In either case, because it’s not working through a third-party insurance provider, the organization is able to decide exactly what they’re willing to cover and exactly what they’ll charge for it (and generally, as more people buy in, the cost gets more distributed and everyone either pays less or gets more per person).
Without more information, I believe that’s the basic set-up USCCA has going.
On April 24, 2017 at 6:38 pm, Thomas J Crowley said:
My wife’s argument is that if you have insurance covering just a shooting the you may have planned the shooting.
On April 25, 2017 at 11:13 am, Archer said:
@Thomas J Crowley: I hear that argument a lot.
Unfortunately, it’s weak tea. It’s similar to saying that having car insurance — especially full coverage — means you’re planning to drive dangerously and take unnecessary risks on the road. After all, the car is covered, right? And if you were a safe driver, you wouldn’t ever need insurance, right?

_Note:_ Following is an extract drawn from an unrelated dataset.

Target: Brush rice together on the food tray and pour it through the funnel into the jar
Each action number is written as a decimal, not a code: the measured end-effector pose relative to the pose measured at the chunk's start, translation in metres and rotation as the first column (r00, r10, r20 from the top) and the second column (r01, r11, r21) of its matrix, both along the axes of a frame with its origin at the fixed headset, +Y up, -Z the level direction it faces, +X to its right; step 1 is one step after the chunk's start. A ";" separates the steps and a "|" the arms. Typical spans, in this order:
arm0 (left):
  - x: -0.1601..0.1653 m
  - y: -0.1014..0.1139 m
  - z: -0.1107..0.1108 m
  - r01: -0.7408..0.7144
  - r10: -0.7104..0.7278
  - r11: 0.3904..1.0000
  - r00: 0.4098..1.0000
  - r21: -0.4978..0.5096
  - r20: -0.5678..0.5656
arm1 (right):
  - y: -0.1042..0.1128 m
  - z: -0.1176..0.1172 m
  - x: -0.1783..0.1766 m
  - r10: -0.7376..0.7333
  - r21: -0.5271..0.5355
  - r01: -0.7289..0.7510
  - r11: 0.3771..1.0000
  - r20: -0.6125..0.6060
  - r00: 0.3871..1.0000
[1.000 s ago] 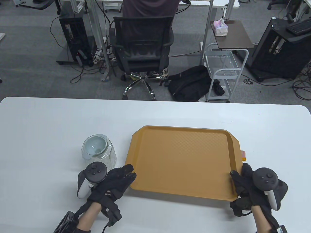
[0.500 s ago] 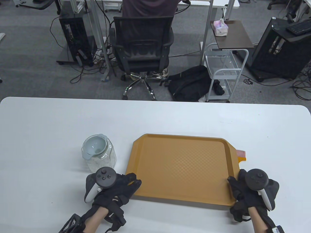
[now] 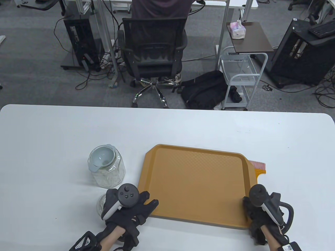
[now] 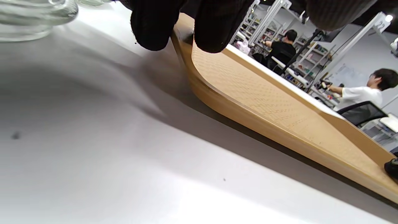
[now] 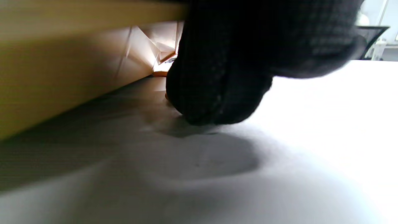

Or that having fire coverage on your homeowner’s insurance policy means you’re a closet arsonist.
Or that having a term life insurance policy on yourself and/or your wife (especially your wife) means that you’re suicidal and/or homicidal.
Buying an insurance policy means none of these things, of course. It just means you’re paying a little now to help cover a large, though unlikely, expense that may or may not come at some future time.
I can see where your wife is coming from; an anti-self-defense prosecutor could bring it up as “evidence” against you. But I still think it’s a weak argument, and not difficult to refute in terms a jury will relate to.